- Exercise brief
Within the listing below, locate all lines containing the word "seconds". Copy each one.

_ _ _

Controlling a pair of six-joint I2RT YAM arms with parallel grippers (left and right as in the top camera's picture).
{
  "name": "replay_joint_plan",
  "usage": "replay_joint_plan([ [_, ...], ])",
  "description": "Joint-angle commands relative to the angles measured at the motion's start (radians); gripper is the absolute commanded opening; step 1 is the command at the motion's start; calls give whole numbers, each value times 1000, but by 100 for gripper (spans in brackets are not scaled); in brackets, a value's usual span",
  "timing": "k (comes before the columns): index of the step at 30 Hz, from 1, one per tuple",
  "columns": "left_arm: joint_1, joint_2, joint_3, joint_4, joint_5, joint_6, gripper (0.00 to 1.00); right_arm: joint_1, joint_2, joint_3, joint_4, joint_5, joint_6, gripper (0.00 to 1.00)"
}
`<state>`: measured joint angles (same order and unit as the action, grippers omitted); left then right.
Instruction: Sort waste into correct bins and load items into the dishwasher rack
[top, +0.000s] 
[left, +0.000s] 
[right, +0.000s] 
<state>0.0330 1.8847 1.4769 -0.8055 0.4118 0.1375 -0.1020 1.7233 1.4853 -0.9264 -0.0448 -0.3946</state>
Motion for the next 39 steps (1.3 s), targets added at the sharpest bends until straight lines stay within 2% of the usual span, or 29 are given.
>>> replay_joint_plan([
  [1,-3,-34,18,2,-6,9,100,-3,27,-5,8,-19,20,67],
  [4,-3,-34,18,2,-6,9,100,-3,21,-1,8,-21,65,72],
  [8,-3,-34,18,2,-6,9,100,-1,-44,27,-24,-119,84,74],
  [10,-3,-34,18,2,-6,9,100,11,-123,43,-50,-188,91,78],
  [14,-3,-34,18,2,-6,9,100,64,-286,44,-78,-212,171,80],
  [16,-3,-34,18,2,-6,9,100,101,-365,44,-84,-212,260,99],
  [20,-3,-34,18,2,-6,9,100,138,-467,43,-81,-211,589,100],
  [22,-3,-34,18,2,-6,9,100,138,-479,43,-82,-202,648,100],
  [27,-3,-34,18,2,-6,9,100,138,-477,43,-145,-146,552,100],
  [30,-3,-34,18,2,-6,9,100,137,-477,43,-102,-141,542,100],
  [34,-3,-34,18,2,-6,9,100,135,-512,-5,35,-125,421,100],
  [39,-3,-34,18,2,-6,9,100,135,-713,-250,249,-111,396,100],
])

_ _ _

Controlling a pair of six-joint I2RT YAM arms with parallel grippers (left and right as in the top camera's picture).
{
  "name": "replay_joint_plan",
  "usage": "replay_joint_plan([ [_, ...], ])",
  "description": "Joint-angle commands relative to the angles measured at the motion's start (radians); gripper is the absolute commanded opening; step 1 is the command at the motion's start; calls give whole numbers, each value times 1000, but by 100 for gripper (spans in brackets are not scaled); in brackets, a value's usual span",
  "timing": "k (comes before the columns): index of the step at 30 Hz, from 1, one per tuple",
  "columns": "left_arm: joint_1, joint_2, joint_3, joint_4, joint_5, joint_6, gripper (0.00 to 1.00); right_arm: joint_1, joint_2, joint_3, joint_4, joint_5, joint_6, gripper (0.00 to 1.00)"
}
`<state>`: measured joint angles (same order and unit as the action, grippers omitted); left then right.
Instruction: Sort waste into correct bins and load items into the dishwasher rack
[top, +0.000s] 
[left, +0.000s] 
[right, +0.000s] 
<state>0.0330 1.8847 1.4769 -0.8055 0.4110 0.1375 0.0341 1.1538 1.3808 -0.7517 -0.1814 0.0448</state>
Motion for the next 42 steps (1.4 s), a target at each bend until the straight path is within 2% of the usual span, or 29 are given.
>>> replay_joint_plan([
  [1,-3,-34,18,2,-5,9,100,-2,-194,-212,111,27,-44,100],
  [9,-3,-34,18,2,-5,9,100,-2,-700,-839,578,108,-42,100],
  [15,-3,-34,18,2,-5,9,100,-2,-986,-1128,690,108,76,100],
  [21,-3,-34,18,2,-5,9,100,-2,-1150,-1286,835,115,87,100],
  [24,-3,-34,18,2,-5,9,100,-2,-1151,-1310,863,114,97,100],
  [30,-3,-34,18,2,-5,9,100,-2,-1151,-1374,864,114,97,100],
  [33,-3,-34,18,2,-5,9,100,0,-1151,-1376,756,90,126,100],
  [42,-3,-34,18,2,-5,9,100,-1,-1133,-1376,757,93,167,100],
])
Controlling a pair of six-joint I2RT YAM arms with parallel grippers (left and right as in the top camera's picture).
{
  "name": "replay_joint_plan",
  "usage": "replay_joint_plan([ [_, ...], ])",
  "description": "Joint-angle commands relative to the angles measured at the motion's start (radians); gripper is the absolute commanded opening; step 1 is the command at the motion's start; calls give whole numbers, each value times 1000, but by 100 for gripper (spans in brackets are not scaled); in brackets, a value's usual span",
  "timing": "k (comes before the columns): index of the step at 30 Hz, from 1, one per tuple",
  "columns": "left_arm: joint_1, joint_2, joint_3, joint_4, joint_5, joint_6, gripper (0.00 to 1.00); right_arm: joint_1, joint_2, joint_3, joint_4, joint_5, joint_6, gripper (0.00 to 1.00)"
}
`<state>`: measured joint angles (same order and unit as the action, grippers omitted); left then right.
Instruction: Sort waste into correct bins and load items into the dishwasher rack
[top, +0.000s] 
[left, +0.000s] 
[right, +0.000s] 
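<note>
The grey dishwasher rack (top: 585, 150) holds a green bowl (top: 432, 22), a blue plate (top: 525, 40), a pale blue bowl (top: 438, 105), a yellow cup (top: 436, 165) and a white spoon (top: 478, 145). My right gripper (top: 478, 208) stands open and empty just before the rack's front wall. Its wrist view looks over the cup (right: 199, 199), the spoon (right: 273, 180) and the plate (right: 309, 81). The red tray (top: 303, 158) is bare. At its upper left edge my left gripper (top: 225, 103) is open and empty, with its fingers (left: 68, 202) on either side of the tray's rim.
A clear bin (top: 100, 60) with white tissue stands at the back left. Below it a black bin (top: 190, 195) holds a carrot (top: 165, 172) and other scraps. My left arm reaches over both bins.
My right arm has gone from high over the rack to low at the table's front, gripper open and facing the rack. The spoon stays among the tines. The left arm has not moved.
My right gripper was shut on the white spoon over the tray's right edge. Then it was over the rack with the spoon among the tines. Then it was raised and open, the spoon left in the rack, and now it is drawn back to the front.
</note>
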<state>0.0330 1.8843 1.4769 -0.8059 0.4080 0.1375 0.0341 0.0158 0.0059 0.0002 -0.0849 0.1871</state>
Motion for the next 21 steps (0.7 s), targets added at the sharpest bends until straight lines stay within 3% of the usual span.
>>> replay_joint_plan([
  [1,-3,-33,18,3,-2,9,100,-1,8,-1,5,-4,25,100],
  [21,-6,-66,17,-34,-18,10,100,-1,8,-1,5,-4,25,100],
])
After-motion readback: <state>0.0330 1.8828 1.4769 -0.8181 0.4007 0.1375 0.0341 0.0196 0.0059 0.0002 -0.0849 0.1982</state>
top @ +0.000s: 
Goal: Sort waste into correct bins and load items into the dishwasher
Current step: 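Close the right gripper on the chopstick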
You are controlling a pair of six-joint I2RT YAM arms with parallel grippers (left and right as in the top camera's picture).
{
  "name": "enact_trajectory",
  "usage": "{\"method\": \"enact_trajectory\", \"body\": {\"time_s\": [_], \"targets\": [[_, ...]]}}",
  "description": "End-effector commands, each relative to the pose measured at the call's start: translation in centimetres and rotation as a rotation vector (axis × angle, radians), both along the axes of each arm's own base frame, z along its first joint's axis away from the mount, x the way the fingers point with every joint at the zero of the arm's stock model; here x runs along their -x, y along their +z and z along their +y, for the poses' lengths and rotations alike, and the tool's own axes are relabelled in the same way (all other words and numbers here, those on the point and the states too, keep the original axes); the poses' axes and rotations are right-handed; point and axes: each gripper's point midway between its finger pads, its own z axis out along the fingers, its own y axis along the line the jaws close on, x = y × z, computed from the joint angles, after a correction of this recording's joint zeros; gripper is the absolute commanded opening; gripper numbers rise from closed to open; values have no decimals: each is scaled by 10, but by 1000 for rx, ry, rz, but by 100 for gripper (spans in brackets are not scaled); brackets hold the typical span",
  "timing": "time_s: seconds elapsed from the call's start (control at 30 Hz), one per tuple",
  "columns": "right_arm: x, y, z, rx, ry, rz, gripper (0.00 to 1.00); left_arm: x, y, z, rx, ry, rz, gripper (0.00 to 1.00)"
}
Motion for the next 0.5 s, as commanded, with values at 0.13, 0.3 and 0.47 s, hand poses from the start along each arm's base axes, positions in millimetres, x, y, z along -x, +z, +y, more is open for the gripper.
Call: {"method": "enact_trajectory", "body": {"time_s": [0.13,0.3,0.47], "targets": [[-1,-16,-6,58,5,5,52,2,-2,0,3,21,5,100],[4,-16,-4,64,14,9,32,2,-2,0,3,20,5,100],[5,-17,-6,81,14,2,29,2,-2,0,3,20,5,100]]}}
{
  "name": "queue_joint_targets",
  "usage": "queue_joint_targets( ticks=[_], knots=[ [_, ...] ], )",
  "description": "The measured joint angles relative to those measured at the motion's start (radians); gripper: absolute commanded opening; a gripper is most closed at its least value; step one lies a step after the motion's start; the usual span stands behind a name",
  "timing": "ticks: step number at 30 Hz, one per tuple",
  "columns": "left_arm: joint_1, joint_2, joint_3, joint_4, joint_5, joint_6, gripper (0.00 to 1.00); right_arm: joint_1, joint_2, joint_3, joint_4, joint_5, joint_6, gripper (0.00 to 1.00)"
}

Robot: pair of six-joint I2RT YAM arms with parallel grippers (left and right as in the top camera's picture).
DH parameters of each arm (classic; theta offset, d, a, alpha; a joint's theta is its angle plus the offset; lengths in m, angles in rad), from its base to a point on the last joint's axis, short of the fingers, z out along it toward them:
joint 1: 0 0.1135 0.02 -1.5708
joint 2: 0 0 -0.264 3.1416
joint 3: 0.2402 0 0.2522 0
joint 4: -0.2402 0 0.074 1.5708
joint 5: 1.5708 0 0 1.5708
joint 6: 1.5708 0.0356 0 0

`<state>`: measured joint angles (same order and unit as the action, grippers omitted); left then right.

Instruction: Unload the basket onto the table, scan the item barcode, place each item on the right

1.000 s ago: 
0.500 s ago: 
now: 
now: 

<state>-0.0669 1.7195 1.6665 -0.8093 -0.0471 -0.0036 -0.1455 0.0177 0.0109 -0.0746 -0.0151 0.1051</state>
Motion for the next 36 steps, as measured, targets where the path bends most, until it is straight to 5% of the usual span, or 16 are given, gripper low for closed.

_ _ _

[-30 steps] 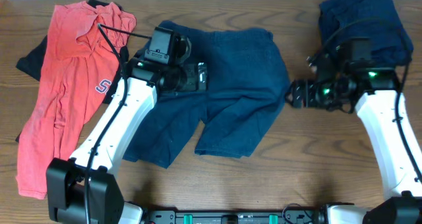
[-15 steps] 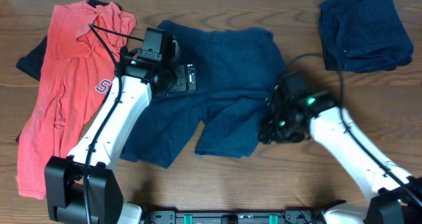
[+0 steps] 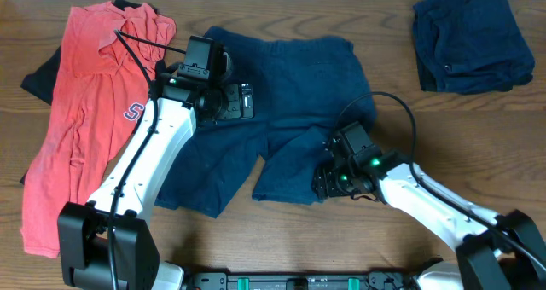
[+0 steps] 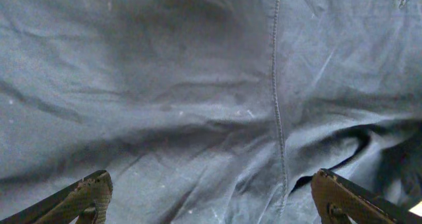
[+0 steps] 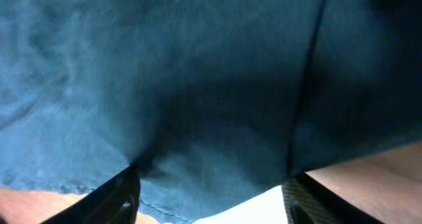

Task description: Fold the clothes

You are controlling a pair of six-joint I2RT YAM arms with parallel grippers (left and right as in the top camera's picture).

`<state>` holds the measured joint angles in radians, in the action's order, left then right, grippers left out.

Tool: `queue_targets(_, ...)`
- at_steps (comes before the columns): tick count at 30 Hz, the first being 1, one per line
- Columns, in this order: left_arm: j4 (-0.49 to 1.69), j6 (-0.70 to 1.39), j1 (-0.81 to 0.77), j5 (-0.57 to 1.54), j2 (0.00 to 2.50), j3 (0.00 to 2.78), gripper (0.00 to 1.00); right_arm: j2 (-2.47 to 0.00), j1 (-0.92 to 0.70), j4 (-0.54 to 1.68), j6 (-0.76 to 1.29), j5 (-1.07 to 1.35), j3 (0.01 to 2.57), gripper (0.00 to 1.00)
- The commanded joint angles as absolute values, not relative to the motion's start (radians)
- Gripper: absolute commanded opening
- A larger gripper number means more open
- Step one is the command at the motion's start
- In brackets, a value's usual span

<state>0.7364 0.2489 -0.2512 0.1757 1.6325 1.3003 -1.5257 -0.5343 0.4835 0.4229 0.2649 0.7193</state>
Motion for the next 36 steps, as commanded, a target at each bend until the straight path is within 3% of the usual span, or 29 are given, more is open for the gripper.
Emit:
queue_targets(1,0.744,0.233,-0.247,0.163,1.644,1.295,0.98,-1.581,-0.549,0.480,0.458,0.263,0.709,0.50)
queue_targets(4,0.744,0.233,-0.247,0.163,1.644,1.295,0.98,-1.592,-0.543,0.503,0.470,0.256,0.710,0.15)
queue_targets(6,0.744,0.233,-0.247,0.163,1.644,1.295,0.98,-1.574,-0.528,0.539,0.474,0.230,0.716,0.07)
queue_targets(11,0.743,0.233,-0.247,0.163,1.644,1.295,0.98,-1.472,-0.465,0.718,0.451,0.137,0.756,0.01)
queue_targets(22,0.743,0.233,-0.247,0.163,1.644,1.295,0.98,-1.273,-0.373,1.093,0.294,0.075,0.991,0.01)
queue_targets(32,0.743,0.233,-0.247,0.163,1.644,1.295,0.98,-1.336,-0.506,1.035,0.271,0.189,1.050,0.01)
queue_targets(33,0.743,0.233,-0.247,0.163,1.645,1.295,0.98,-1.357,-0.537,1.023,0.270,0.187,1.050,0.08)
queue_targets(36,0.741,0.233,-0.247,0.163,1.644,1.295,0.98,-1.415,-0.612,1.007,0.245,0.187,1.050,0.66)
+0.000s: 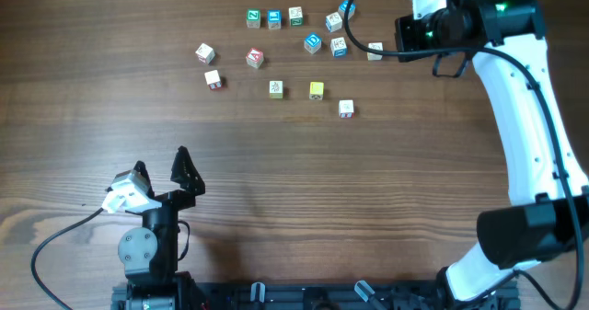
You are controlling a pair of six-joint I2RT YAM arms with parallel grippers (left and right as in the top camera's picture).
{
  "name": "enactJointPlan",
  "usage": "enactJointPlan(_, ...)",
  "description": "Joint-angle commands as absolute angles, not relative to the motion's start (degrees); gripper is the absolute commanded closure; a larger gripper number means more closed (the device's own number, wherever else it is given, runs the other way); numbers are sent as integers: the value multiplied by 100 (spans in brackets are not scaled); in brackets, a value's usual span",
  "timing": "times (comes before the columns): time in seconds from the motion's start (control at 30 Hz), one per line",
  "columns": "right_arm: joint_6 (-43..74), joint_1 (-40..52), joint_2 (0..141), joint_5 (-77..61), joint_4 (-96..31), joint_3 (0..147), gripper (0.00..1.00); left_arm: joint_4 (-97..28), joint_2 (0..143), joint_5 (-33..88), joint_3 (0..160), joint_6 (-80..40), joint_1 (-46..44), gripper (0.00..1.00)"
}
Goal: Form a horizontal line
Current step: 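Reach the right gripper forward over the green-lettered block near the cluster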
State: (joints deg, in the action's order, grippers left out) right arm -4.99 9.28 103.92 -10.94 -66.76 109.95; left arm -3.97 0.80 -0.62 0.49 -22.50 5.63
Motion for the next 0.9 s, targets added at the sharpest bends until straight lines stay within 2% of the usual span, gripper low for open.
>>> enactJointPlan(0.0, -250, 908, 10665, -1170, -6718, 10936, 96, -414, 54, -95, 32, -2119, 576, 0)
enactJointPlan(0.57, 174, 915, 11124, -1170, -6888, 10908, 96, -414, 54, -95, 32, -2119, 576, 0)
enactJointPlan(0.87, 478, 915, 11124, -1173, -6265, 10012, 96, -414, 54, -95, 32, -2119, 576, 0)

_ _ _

- Task result
  "timing": "time_s: seconds elapsed from the call's start (control at 30 Hz), one per tuple",
  "timing": "times (comes before the columns): time in seconds from the motion's start (control at 30 Hz), one per line",

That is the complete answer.